- **Instructions to follow**
In the lines below, look for "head". Copy each line where it appears.

- **Data**
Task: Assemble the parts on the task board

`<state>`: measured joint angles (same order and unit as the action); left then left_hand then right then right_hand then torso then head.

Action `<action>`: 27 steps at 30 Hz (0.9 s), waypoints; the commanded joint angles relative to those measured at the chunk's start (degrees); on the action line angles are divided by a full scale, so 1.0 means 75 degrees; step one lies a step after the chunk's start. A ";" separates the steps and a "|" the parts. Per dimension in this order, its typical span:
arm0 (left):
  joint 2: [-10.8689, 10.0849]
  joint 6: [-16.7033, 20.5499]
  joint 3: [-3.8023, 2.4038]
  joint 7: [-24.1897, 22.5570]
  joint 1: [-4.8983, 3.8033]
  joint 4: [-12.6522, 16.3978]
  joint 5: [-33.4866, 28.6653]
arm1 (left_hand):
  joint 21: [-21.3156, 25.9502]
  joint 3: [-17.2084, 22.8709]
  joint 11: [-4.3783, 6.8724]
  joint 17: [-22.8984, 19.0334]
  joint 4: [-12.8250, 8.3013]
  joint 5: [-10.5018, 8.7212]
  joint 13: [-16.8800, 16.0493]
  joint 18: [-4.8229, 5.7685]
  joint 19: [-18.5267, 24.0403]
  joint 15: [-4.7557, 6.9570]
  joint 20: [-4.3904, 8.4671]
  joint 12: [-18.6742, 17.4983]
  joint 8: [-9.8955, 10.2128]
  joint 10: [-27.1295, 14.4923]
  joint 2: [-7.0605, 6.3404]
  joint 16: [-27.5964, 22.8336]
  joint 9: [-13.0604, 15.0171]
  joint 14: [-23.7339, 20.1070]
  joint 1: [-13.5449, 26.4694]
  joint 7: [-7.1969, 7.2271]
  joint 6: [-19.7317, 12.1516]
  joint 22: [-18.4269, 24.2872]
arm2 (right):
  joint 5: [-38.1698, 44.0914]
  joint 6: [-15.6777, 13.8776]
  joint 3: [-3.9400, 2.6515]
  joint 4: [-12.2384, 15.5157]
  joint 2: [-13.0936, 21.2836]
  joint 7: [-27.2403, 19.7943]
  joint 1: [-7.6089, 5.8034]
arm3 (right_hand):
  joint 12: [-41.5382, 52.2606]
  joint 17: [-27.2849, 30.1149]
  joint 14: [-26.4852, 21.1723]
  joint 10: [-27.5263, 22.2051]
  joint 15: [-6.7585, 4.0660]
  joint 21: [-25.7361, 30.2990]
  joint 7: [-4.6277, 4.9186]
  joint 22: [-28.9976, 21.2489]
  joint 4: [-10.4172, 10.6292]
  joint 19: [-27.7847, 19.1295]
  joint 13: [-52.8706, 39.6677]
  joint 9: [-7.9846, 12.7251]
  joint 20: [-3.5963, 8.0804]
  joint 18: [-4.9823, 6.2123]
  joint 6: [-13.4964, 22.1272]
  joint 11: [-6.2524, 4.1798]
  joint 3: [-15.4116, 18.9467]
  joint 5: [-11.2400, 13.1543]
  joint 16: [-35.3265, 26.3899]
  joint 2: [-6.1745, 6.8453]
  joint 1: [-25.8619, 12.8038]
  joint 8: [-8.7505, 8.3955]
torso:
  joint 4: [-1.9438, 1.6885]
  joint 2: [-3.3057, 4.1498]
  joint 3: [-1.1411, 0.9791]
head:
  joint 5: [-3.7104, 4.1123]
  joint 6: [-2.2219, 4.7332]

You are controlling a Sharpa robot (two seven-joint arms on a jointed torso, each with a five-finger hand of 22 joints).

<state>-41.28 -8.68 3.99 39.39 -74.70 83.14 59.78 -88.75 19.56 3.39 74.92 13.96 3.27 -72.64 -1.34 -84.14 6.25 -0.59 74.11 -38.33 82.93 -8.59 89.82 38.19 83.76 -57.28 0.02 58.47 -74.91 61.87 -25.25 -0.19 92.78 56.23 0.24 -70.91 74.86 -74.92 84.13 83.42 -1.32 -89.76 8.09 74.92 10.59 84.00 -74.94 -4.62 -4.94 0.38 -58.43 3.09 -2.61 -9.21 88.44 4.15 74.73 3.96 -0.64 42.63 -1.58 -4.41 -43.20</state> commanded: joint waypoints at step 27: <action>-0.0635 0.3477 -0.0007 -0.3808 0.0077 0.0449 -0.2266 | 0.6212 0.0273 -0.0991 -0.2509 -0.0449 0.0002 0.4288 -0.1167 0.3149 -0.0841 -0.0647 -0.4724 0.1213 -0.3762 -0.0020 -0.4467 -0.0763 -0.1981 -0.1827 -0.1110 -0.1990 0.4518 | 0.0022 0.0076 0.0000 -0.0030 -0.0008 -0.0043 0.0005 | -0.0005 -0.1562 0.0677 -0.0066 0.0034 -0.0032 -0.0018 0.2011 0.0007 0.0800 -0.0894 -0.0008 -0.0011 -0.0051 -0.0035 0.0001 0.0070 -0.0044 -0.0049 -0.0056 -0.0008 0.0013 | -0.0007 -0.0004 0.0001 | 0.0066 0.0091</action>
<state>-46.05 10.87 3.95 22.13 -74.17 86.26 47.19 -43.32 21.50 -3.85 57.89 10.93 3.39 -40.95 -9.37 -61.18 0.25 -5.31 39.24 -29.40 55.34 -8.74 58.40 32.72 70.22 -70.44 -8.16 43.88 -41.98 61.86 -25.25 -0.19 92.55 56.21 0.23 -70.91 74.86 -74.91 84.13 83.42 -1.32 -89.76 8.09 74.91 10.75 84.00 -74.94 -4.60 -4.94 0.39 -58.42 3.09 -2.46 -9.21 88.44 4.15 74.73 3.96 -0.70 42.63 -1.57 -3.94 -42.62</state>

- **Worked solution**
`<state>`: measured joint angles (same order and unit as the action); left then left_hand then right then right_hand then torso then head.
head:

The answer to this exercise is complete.